[Data items]
○ ○ ○ ○

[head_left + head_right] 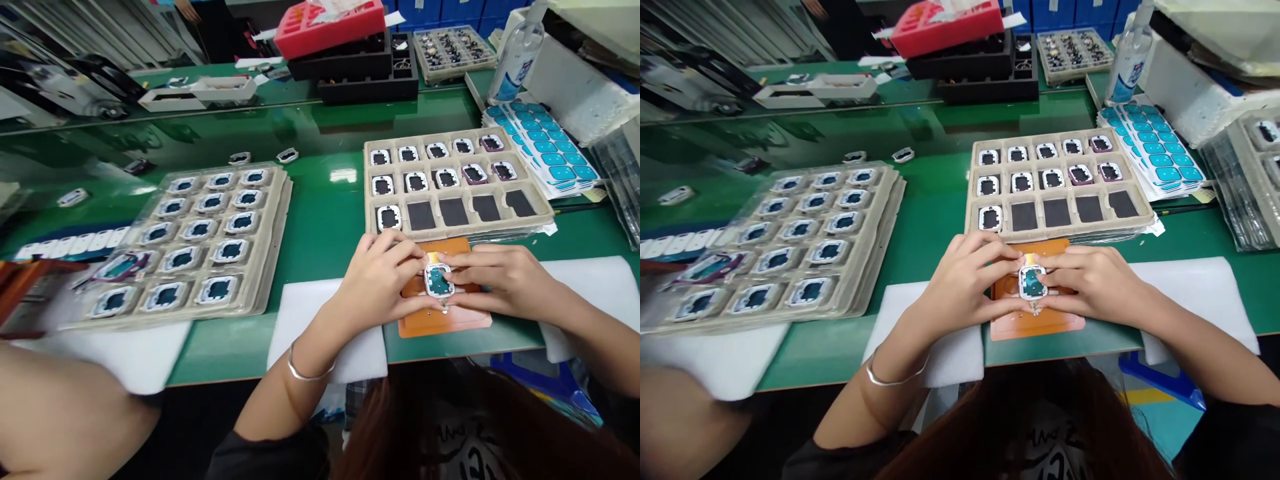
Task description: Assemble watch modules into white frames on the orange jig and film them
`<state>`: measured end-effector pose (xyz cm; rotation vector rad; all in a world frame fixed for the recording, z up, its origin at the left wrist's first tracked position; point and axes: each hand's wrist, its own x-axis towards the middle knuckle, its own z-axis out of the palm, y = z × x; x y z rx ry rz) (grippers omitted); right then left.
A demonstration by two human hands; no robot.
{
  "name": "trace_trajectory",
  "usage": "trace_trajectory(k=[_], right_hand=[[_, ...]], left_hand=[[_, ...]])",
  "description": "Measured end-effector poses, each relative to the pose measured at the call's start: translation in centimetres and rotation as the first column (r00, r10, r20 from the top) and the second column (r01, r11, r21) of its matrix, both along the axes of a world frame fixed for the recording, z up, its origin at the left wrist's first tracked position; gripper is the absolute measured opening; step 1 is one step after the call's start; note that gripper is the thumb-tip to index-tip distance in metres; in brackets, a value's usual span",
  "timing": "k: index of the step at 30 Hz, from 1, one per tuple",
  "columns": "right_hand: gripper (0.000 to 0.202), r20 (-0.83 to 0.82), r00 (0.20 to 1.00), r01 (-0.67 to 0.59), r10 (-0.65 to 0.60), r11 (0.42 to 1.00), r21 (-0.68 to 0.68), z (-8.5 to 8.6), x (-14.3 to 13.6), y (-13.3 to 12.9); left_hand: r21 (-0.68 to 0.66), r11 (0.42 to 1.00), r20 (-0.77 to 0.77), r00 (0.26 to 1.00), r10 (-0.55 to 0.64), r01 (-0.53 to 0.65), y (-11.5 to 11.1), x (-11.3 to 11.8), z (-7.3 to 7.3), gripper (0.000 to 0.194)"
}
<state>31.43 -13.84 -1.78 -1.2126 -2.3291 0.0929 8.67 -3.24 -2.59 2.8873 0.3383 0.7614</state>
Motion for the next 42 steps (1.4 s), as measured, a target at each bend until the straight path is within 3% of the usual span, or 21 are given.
trace_trajectory(k=[4, 7, 11, 13, 15, 18, 24, 27, 31, 37, 40, 42], right_hand=[[0.02, -0.09, 0.996, -0.023, 0.024, 1.0, 0.008, -0.1, 0.0, 0.3], [0.027, -0.249, 0.968, 0.015, -0.038, 0.995, -0.096, -0.4, -0.3, 0.3], [0.043, -0.575, 0.809, -0.1, -0.122, 0.935, -0.339, -0.7, -0.8, 0.2], [0.046, -0.646, 0.747, -0.171, -0.155, 0.894, -0.413, -0.7, -0.8, 0.2], [0.046, -0.67, 0.727, -0.21, -0.153, 0.879, -0.429, -0.7, -0.8, 0.3], [0.045, -0.684, 0.723, -0.228, -0.099, 0.9, -0.371, -0.8, -0.6, 0.5], [0.013, -0.656, 0.753, -0.278, 0.062, 0.932, -0.232, -0.9, -0.4, 1.2], [0.012, -0.687, 0.725, -0.298, 0.042, 0.919, -0.258, -0.8, -0.3, 1.4], [0.013, -0.694, 0.714, -0.227, -0.093, 0.907, -0.355, -1.0, -0.2, 1.3], [0.026, -0.746, 0.614, -0.23, -0.259, 0.844, -0.483, -1.0, -0.5, 1.1], [0.03, -0.765, 0.566, -0.244, -0.308, 0.823, -0.512, -0.9, -0.7, 1.0], [0.028, -0.758, 0.578, -0.246, -0.302, 0.822, -0.514, -0.9, -0.8, 0.9]], left_hand=[[-0.117, 0.993, 0.172, 0.985, -0.012, 0.032, -0.2, 0.4, -0.3, 0.045], [-0.218, 0.971, 0.258, 0.965, -0.043, 0.102, -0.7, 0.8, -0.5, 0.053], [-0.263, 0.949, 0.231, 0.966, -0.111, 0.172, -1.0, 1.0, -0.4, 0.073], [-0.279, 0.943, 0.253, 0.961, -0.112, 0.183, -1.1, 1.1, -0.5, 0.076], [-0.295, 0.938, 0.294, 0.951, -0.092, 0.182, -1.0, 1.1, -0.6, 0.073], [-0.302, 0.943, 0.377, 0.926, -0.017, 0.14, -1.0, 1.1, -0.9, 0.058], [-0.316, 0.945, 0.447, 0.892, 0.066, 0.088, -1.1, 1.3, -0.6, 0.047], [-0.328, 0.941, 0.444, 0.893, 0.075, 0.085, -1.2, 1.4, -0.3, 0.046], [-0.369, 0.927, 0.461, 0.879, 0.123, 0.063, -1.4, 1.4, -0.3, 0.05], [-0.503, 0.864, 0.372, 0.902, 0.217, -0.001, -1.8, 1.2, 0.1, 0.049], [-0.637, 0.769, 0.33, 0.882, 0.337, -0.056, -0.9, 0.2, 0.7, 0.05], [-0.688, 0.704, 0.272, 0.835, 0.478, -0.179, 0.3, -1.1, 1.2, 0.052]])
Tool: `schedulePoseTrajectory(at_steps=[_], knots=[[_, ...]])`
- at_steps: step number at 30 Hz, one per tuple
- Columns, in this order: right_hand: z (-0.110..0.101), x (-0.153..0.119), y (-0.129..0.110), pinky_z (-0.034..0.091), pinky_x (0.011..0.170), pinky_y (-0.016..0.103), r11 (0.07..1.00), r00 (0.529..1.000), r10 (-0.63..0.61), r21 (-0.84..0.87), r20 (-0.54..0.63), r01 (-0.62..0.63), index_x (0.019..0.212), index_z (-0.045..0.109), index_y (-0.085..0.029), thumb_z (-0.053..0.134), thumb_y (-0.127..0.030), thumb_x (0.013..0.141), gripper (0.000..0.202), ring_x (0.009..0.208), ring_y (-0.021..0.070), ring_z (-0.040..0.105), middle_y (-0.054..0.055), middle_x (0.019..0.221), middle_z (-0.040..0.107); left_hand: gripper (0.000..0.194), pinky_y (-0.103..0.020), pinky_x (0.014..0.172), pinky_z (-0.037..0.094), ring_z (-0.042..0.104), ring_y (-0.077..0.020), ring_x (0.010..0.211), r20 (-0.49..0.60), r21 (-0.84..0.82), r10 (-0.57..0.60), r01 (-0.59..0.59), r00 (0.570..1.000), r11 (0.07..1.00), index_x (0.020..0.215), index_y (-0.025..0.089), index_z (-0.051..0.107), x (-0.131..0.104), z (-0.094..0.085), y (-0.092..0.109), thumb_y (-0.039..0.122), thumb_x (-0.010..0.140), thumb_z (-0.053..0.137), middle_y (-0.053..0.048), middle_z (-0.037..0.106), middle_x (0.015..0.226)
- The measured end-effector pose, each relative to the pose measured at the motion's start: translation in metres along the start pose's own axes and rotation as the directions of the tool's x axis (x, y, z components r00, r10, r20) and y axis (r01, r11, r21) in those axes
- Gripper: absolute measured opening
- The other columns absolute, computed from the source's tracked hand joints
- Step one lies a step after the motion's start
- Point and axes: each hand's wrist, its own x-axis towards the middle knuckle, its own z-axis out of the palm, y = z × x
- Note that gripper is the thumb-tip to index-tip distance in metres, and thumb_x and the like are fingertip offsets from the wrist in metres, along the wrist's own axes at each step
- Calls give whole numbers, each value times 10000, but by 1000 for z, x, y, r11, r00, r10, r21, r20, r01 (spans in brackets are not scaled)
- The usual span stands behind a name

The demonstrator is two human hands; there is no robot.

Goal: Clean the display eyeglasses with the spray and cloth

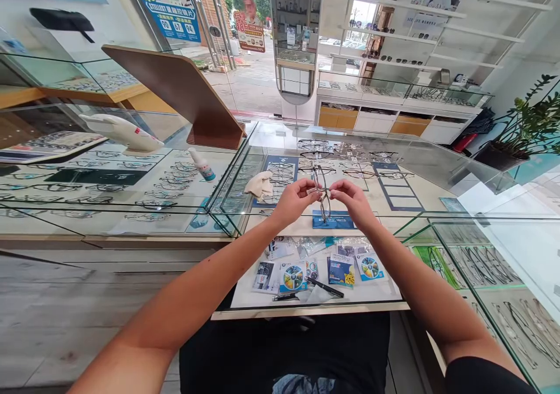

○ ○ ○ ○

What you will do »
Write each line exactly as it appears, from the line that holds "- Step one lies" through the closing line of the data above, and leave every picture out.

Result for this exercise »
- Step one lies a step after the motion's start
- Point and axes: each hand's wrist, its own x-axis towards the middle knuckle, its own z-axis out of the palm, y = z × x
- Note that gripper is the thumb-tip to index-tip distance in metres, and thumb_x and the like are fingertip offsets from the wrist in metres, along the wrist's own axes at each step
- Calls give whole numbers, each value times 10000, but by 1000 for z, x, y, r11, r00, r10, r21, r20, r01 (spans in brackets are not scaled)
- The usual span stands behind a name

The demonstrator is two human hands; there is no robot.

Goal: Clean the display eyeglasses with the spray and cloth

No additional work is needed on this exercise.